### Task brief
The required output is the exact sequence of lines from the line holding "Question. For each instance of the blue" to the end of the records, inclusive.

### Material provided

== Segment start ==

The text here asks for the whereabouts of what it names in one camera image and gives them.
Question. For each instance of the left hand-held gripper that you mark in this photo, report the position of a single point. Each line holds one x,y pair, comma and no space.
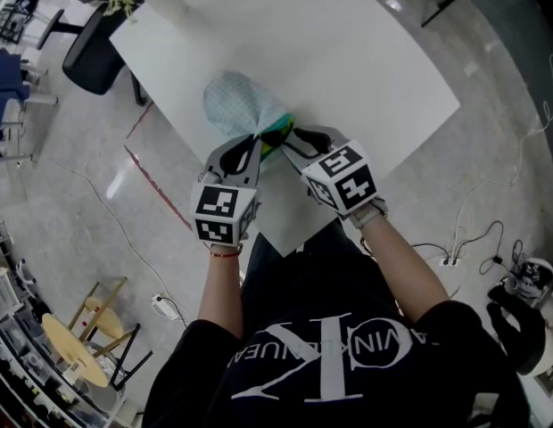
218,208

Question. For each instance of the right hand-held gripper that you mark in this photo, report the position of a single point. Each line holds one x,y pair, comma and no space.
343,181

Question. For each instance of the light blue fabric pouch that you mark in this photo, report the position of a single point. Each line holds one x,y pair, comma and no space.
236,101

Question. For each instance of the person's right forearm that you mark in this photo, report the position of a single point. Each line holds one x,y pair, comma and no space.
401,270

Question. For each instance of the person's left forearm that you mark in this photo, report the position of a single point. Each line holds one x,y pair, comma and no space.
220,292

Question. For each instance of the white wristband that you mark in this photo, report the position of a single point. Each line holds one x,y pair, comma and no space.
368,214

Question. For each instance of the person's black trousers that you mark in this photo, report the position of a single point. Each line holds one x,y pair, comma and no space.
303,279

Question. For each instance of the white power strip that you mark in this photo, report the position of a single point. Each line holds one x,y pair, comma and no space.
162,305

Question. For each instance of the white floor socket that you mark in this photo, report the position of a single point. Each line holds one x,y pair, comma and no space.
449,260

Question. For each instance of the black office chair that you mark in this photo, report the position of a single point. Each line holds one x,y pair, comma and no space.
91,60

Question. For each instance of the round wooden stool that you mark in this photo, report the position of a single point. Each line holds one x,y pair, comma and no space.
104,321

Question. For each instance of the person's black printed t-shirt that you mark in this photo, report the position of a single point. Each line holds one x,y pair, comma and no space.
200,372

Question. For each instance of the round wooden table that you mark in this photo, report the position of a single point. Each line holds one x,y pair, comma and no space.
76,350

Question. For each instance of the blue covered table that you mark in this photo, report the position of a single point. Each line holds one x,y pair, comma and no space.
4,78

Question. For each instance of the black and white sneaker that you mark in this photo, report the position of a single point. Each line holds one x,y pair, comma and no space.
533,274

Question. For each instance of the cluttered storage shelf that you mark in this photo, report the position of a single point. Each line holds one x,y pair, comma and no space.
18,328

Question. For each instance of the black metal frame stand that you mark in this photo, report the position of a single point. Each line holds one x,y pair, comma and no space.
11,18

== Segment end ==

### Answer for this exercise
Question. For each instance of the blue covered table that you mark in this photo, report the position of a single point. Each line holds one x,y pair, comma and no space.
4,78

Question. For each instance of the black and white sneaker that you mark in this photo, report the position of a single point. Each line holds one x,y pair, comma and no space.
533,274

Question. For each instance of the cluttered storage shelf that you mark in this photo, report the position of a single point. Each line holds one x,y pair, comma and no space.
18,328

Question. For each instance of the black metal frame stand that you mark in this photo, report the position of a single point. Each line holds one x,y pair, comma and no space.
11,18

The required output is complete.